Yulee Sugar Mill Ruins Historic State Park is a Florida State Park located in Homosassa, off U.S. 19. It contains the ruins of a forced-labor farm owned by David Levy Yulee. Yulee was an enslaver and a delegate of the Florida Territorial Legislative Council. After Florida became a state, he was elected by the legislature in 1845 to the United States Senate, becoming the first American of Jewish heritage to serve there. After Florida seceded from the Union, Yulee served in the Confederate Congress. He is credited with having developed a network of railroads that tremendously boosted the state's economy.

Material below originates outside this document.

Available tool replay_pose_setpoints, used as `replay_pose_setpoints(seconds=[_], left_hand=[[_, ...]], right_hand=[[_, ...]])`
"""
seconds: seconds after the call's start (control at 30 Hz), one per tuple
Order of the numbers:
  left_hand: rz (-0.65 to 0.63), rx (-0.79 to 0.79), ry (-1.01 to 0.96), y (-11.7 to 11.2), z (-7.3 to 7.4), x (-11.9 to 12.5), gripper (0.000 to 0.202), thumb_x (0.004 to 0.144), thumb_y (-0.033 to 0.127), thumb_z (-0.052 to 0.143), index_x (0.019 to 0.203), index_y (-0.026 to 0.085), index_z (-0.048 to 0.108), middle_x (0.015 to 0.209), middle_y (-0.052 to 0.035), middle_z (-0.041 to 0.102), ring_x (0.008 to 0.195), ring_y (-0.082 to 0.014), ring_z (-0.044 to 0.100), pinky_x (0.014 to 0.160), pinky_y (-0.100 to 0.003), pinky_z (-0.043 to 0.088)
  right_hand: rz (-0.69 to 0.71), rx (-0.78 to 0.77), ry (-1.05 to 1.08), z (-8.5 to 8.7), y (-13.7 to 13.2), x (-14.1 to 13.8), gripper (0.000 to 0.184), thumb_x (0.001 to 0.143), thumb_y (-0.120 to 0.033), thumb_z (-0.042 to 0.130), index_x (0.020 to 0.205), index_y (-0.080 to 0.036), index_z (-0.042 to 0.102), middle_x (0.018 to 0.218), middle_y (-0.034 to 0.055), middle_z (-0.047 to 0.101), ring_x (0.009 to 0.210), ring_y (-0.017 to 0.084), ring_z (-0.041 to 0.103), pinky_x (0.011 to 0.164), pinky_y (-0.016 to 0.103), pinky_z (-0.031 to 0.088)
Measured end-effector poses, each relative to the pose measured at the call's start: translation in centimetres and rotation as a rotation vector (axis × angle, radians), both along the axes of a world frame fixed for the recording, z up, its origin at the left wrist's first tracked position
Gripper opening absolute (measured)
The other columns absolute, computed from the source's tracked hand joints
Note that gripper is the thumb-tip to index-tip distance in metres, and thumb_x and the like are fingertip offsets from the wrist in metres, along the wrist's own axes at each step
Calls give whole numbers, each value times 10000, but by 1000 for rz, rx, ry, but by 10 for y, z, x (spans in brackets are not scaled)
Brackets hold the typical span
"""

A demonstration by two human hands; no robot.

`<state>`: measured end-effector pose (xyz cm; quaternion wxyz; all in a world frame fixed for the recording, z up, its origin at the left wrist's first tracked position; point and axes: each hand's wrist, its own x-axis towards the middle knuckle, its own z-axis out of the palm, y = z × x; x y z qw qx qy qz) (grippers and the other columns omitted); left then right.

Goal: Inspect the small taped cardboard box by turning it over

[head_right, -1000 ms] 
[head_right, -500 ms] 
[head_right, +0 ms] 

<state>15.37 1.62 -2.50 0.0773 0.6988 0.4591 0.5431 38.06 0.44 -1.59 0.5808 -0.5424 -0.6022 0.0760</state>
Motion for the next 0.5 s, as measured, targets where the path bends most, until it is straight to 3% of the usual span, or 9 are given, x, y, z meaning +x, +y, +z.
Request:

At Homosassa, Yulee established a farm of some 5000 acre worked by about 1,000 enslaved African Americans. They raised sugarcane, citrus, and cotton. The large mill (which was steam-driven) ran from 1851 to 1864. It produced sugar, syrup and molasses, the latter used in making rum. The farm supplied confederate soldiers with sugar products during the American Civil War. In May 1864, Union forces burned Yulee's plantation and home, but were unable to find the mill; however, the mill was abandoned as a result of the Union raid and it fell into ruin over time.

At the park, the stonework (foundation, well and 40-foot chimney) of the mill, iron gears, a cane press, and some of the other machinery remain. The site was added to the National Register of Historic Places on August 12, 1970.